It’s the former location of the Royal Theater between the Collegiate Grill and Hunt Tower, formerly the Dixie-Hunt

Hotel. The gap between the two buildings now serves as a parking lot for Hunt Tower, an office complex, and a cut-through from Main to Maple streets.

The Royal was perfectly situated in the center of what might be called a mini-entertainment district just off Gainesville’s downtown square. You could get a chopped steak, fries and milkshake at the Collegiate before a movie, then slip down to Lee Crowe’s or Pete Tankersley’s pool rooms afterward for a game of eight-ball or snooker. Or you could reverse the order and get your refreshments at the Collegiate after the movie.

South Main was a lively street in the 1950s and ’60s, especially weekend nights. It was the primary route for cruisers, looking to see who’s coming out of the movies, hanging out at the Collegiate or the pool rooms. After circling the square a couple of times, cruisers would branch off to South Main to ogle pedestrians collecting on the sidewalks.
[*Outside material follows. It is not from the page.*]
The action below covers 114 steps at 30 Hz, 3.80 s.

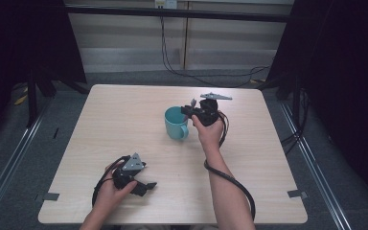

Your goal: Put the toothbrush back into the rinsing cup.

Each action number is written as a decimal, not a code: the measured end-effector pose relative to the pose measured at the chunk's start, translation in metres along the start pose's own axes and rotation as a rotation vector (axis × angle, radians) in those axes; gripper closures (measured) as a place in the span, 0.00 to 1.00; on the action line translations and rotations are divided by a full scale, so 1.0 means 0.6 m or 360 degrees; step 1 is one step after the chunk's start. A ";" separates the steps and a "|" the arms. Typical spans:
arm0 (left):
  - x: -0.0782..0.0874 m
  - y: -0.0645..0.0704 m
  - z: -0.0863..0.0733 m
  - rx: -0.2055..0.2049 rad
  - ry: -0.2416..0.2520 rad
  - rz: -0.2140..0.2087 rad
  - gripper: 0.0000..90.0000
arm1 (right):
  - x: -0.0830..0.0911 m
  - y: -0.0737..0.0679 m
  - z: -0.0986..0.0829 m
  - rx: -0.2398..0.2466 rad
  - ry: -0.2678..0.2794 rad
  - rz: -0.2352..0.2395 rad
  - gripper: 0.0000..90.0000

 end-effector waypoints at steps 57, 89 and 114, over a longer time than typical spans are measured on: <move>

The Royal was the main movie house in Gainesville for many years. Downtown was a movie center. The Ritz was on North Bradford just off the square, and the State was on Washington across from the Jackson Building. The Roxy was a couple of blocks off the square on Athens Street.
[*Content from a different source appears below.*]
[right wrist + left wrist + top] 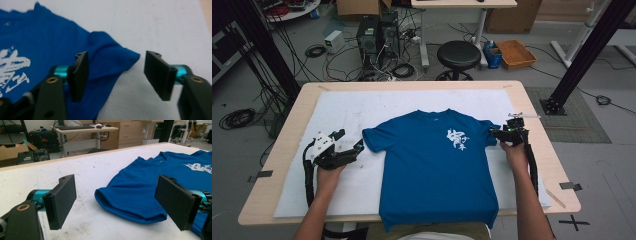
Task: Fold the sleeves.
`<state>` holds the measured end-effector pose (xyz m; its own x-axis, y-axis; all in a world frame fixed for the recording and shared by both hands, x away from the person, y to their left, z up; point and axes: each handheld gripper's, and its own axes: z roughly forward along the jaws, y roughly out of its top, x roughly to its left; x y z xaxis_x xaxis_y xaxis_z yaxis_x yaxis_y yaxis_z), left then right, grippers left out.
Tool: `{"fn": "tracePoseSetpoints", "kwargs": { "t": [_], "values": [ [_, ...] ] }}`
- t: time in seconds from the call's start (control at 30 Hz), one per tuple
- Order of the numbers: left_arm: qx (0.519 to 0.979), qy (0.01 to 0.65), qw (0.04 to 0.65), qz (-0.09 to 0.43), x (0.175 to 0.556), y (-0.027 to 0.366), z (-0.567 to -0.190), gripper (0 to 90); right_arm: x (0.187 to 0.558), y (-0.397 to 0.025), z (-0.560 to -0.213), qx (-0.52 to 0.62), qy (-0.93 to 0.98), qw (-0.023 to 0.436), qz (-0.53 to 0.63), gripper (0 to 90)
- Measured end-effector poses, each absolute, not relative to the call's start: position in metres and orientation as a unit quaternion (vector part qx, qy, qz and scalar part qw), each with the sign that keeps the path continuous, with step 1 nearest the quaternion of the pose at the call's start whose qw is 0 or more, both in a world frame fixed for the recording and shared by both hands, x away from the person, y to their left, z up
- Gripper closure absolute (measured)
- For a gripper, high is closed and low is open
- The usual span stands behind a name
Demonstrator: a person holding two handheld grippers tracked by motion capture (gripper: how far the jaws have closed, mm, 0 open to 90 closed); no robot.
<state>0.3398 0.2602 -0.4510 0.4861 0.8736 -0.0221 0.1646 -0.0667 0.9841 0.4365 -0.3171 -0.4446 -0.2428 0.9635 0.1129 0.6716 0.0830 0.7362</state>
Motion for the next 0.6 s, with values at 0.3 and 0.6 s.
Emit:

Moviegoers generally thought of the Royal as the main theater, the Ritz showing a lot of Westerns, and the State lower-rated movies. The State had an unsavory reputation for sanitation with reports of rats running the aisles, scarfing up spilled popcorn and soft drinks.

When a new movie would come out nationally, it was the Royal that usually showed it first in North Georgia, though it often played weeks later than its national premiere.
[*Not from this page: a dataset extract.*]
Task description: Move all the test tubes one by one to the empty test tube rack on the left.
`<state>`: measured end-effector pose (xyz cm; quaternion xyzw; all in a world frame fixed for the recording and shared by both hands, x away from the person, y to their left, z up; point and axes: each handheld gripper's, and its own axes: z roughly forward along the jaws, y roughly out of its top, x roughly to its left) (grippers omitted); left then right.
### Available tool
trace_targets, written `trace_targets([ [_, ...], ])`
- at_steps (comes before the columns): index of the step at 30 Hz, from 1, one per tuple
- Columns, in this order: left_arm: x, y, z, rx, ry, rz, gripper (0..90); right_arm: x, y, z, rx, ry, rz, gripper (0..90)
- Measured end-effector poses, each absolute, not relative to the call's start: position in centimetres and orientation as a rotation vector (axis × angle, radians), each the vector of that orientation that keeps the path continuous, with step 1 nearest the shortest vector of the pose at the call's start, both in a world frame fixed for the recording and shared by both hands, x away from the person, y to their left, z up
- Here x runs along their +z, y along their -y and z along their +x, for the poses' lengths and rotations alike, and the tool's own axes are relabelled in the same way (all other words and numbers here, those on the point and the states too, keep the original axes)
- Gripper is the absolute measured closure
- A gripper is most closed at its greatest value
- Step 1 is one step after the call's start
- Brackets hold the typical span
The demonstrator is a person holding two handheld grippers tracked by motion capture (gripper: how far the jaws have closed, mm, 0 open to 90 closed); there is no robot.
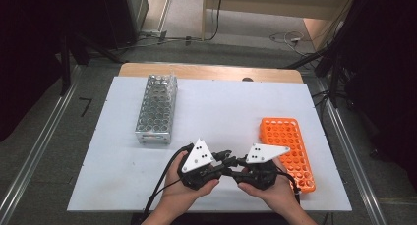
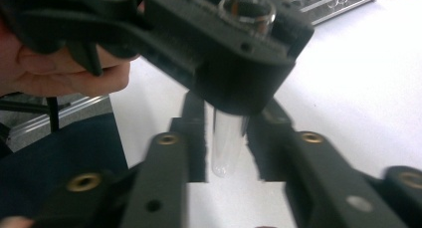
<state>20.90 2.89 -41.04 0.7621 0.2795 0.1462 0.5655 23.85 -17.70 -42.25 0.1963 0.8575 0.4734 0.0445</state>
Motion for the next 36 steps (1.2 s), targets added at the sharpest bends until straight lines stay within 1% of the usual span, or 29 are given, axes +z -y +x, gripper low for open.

The Royal opened to great fanfare March 30, 1931. It was the 10th theater built by Frank Plaginos, a pioneer movie operator. He and his family at one time owned all the theaters in Gainesville. His son, Paul Plaginos, succeeded him as North Georgia’s movie mogul.

John Thompson bought the Royal and Ritz in 1967 and operated other movie houses in Gainesville, including the Skyview Drive-In on Atlanta Highway, Lake Lanier Drive-In on Thompson Bridge Road and Sherwood Rocking Chair Theater on South Enota Drive.

When Frank Plaginos opened the Royal in 1931, Gainesvillians praised the place in palatial platitudes. It was described as brick, fireproof, two stories with “one of the most ornate fronts of any theater in the state.”

Wrote the Gainesville News, “It is equipped with the latest Western Electric sound system, and preliminary trials in the screening of pictures have shown the system to be perfect in every detail, both as to sound and perfect screening.”

The Royal would seat 900 people, including 150 in the balcony, where at the time black people were confined. Cushioned seats were amply spaced, and three aisles provided for easier access.

Besides movies, the Royal was host to various other programs or vaudeville-type acts on a 16-by-30-foot stage.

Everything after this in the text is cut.